**What you need to do**
The whole listing needs to be restated word for word.
----------------
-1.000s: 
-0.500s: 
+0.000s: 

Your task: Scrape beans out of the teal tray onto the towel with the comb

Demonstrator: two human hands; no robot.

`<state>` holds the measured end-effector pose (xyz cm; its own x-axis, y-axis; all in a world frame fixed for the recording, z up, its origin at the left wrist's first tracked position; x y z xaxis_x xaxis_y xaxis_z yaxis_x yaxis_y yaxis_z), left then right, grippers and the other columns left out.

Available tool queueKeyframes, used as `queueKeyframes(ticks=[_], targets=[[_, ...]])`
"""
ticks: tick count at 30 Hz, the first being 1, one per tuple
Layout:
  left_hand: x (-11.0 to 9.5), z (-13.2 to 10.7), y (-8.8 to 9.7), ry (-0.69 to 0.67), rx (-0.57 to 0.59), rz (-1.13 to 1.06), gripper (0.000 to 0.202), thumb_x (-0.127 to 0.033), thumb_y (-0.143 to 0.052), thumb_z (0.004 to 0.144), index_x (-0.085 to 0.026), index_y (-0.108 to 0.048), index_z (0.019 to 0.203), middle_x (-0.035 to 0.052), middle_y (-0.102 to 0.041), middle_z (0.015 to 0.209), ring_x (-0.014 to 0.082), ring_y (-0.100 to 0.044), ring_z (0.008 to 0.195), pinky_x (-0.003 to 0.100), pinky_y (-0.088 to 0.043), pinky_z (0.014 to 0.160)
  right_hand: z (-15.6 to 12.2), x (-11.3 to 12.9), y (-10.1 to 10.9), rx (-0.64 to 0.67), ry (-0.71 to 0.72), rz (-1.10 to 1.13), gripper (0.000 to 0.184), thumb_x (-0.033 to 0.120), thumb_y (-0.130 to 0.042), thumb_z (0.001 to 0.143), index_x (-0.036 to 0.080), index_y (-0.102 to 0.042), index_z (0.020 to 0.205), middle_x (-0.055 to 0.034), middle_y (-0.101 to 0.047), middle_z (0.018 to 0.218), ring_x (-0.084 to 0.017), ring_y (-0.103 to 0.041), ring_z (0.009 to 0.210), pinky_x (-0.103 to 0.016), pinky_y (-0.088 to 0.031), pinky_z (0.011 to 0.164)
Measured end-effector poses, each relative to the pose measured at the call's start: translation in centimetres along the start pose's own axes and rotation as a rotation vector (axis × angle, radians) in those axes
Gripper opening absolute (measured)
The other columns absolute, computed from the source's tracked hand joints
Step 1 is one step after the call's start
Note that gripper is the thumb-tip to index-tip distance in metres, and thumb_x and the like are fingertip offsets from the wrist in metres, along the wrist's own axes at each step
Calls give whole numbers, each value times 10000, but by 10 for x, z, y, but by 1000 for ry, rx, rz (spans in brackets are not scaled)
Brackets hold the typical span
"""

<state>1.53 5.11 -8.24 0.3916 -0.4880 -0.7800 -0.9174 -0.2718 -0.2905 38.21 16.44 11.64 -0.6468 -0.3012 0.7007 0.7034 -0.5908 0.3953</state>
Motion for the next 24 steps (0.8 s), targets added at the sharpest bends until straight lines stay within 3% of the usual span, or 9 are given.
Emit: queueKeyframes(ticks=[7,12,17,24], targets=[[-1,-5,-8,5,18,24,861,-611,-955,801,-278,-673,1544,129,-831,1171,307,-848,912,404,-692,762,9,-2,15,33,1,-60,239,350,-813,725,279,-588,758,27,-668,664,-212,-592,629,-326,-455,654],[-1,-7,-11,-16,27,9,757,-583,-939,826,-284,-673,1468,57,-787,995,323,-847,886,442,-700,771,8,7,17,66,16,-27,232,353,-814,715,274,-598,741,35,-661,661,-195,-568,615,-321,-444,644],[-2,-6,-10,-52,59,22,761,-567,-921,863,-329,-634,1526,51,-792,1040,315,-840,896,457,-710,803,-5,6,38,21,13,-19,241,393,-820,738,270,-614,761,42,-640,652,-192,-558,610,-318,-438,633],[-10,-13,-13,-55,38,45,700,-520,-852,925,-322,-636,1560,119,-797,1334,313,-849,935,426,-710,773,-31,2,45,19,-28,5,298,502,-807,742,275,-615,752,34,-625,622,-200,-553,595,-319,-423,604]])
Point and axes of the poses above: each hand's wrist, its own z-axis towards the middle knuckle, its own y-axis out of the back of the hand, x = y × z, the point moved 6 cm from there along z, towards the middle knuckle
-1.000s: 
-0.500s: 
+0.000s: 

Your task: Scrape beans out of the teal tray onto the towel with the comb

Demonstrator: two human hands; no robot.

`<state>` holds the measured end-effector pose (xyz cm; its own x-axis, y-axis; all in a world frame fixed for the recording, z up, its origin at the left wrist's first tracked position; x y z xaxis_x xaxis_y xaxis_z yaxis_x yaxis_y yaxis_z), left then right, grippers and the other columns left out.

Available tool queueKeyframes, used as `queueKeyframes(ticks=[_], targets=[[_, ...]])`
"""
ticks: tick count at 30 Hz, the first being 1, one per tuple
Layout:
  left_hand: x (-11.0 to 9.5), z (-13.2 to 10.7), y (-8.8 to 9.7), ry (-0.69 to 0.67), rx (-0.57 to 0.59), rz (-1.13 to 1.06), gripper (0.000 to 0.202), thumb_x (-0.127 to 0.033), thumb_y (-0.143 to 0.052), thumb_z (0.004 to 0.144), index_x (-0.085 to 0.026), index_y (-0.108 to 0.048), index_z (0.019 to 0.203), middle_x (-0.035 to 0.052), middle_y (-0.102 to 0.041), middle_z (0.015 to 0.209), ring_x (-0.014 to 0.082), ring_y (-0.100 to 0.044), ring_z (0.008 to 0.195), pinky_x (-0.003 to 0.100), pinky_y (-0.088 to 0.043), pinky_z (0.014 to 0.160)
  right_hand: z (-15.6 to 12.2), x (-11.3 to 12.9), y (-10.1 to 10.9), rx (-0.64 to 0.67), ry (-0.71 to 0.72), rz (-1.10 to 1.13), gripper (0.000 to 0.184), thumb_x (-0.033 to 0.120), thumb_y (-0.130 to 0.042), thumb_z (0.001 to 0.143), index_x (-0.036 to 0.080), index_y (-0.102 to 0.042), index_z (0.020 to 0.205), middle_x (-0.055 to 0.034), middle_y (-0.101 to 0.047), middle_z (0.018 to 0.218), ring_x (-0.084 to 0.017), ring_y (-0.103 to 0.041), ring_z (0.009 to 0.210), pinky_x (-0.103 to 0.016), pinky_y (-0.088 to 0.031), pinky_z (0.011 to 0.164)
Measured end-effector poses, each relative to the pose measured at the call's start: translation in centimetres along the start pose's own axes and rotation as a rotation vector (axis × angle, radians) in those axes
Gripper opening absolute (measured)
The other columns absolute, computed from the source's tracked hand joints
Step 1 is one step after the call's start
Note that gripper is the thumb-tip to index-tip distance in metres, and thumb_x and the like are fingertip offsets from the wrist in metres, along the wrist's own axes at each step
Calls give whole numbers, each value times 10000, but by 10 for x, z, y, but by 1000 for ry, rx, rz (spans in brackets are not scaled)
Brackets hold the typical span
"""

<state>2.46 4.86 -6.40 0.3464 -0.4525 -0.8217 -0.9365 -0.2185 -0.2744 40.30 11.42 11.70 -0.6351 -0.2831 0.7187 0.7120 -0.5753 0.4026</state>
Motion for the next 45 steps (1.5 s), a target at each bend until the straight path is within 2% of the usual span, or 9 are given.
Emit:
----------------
**Result for this exercise**
-1.000s: 
-0.500s: 
+0.000s: 

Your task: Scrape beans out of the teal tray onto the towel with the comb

Demonstrator: two human hands; no robot.

`<state>` holds the measured end-effector pose (xyz cm; its own x-axis, y-axis; all in a world frame fixed for the recording, z up, its origin at the left wrist's first tracked position; x y z xaxis_x xaxis_y xaxis_z yaxis_x yaxis_y yaxis_z), left then right, grippers and the other columns left out.

Available tool queueKeyframes, used as `queueKeyframes(ticks=[_], targets=[[_, ...]])`
"""
ticks: tick count at 30 Hz, the first being 1, one per tuple
Layout:
  left_hand: x (-11.0 to 9.5), z (-13.2 to 10.7), y (-8.8 to 9.7), ry (-0.69 to 0.67), rx (-0.57 to 0.59), rz (-1.13 to 1.06), gripper (0.000 to 0.202), thumb_x (-0.127 to 0.033), thumb_y (-0.143 to 0.052), thumb_z (0.004 to 0.144), index_x (-0.085 to 0.026), index_y (-0.108 to 0.048), index_z (0.019 to 0.203), middle_x (-0.035 to 0.052), middle_y (-0.102 to 0.041), middle_z (0.015 to 0.209), ring_x (-0.014 to 0.082), ring_y (-0.100 to 0.044), ring_z (0.008 to 0.195), pinky_x (-0.003 to 0.100), pinky_y (-0.088 to 0.043), pinky_z (0.014 to 0.160)
  right_hand: z (-15.6 to 12.2), x (-11.3 to 12.9), y (-10.1 to 10.9), rx (-0.64 to 0.67), ry (-0.71 to 0.72), rz (-1.10 to 1.13), gripper (0.000 to 0.184), thumb_x (-0.033 to 0.120), thumb_y (-0.130 to 0.042), thumb_z (0.001 to 0.143), index_x (-0.036 to 0.080), index_y (-0.102 to 0.042), index_z (0.020 to 0.205), middle_x (-0.055 to 0.034), middle_y (-0.101 to 0.047), middle_z (0.018 to 0.218), ring_x (-0.084 to 0.017), ring_y (-0.103 to 0.041), ring_z (0.009 to 0.210), pinky_x (-0.103 to 0.016), pinky_y (-0.088 to 0.031), pinky_z (0.011 to 0.164)
Measured end-effector poses, each relative to the pose measured at the call's start: translation in centimetres along the start pose's own axes and rotation as a rotation vector (axis × angle, radians) in those axes
Gripper opening absolute (measured)
The other columns absolute, computed from the source's tracked hand joints
Step 1 is one step after the call's start
Note that gripper is the thumb-tip to index-tip distance in metres, and thumb_x and the like are fingertip offsets from the wrist in metres, along the wrist's own axes at each step
Calls give whole numbers, each value times 10000, but by 10 for x, z, y, but by 1000 for ry, rx, rz (spans in brackets are not scaled)
Brackets hold the typical span
"""

<state>1.53 5.11 -8.24 0.3916 -0.4880 -0.7800 -0.9174 -0.2718 -0.2905 38.21 16.44 11.64 -0.6468 -0.3012 0.7007 0.7034 -0.5908 0.3953</state>
Motion for the next 24 steps (0.8 s), targets added at the sharpest bends until straight lines stay within 3% of the usual span, or 9 are given.
Emit: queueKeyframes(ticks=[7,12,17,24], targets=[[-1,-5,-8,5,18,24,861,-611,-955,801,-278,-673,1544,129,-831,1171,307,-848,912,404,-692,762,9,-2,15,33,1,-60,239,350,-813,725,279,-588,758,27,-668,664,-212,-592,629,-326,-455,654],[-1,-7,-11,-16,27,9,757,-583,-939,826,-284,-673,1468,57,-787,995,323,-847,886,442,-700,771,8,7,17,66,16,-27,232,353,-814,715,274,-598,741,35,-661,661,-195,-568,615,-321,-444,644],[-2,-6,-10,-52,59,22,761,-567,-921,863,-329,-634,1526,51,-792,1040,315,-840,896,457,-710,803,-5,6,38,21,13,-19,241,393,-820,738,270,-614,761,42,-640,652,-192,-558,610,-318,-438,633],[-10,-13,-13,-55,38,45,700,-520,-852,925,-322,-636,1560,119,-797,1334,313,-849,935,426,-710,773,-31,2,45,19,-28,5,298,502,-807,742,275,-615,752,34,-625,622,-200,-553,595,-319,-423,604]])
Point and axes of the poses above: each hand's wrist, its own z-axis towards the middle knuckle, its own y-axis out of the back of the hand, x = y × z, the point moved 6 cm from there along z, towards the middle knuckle
-1.000s: 
-0.500s: 
+0.000s: 

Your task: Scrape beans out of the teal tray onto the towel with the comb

Demonstrator: two human hands; no robot.

`<state>` holds the measured end-effector pose (xyz cm; its own x-axis, y-axis; all in a world frame fixed for the recording, z up, its origin at the left wrist's first tracked position; x y z xaxis_x xaxis_y xaxis_z yaxis_x yaxis_y yaxis_z), left then right, grippers and the other columns left out.

Available tool queueKeyframes, used as `queueKeyframes(ticks=[_], targets=[[_, ...]])`
"""
ticks: tick count at 30 Hz, the first being 1, one per tuple
Layout:
  left_hand: x (-11.0 to 9.5), z (-13.2 to 10.7), y (-8.8 to 9.7), ry (-0.69 to 0.67), rx (-0.57 to 0.59), rz (-1.13 to 1.06), gripper (0.000 to 0.202), thumb_x (-0.127 to 0.033), thumb_y (-0.143 to 0.052), thumb_z (0.004 to 0.144), index_x (-0.085 to 0.026), index_y (-0.108 to 0.048), index_z (0.019 to 0.203), middle_x (-0.035 to 0.052), middle_y (-0.102 to 0.041), middle_z (0.015 to 0.209), ring_x (-0.014 to 0.082), ring_y (-0.100 to 0.044), ring_z (0.008 to 0.195), pinky_x (-0.003 to 0.100), pinky_y (-0.088 to 0.043), pinky_z (0.014 to 0.160)
  right_hand: z (-15.6 to 12.2), x (-11.3 to 12.9), y (-10.1 to 10.9), rx (-0.64 to 0.67), ry (-0.71 to 0.72), rz (-1.10 to 1.13), gripper (0.000 to 0.184), thumb_x (-0.033 to 0.120), thumb_y (-0.130 to 0.042), thumb_z (0.001 to 0.143), index_x (-0.036 to 0.080), index_y (-0.102 to 0.042), index_z (0.020 to 0.205), middle_x (-0.055 to 0.034), middle_y (-0.101 to 0.047), middle_z (0.018 to 0.218), ring_x (-0.084 to 0.017), ring_y (-0.103 to 0.041), ring_z (0.009 to 0.210), pinky_x (-0.103 to 0.016), pinky_y (-0.088 to 0.031), pinky_z (0.011 to 0.164)
Measured end-effector poses, each relative to the pose measured at the call's start: translation in centimetres along the start pose's own axes and rotation as a rotation vector (axis × angle, radians) in those axes
Gripper opening absolute (measured)
The other columns absolute, computed from the source's tracked hand joints
Step 1 is one step after the call's start
Note that gripper is the thumb-tip to index-tip distance in metres, and thumb_x and the like are fingertip offsets from the wrist in metres, along the wrist's own axes at each step
Calls give whole numbers, each value times 10000, but by 10 for x, z, y, but by 1000 for ry, rx, rz (spans in brackets are not scaled)
Brackets hold the typical span
"""

<state>2.46 4.86 -6.40 0.3464 -0.4525 -0.8217 -0.9365 -0.2185 -0.2744 40.30 11.42 11.70 -0.6351 -0.2831 0.7187 0.7120 -0.5753 0.4026</state>
Motion for the next 45 steps (1.5 s), a target at each bend until the straight path is within 2% of the usual span, or 9 are given.
Emit:

No additional output is expected.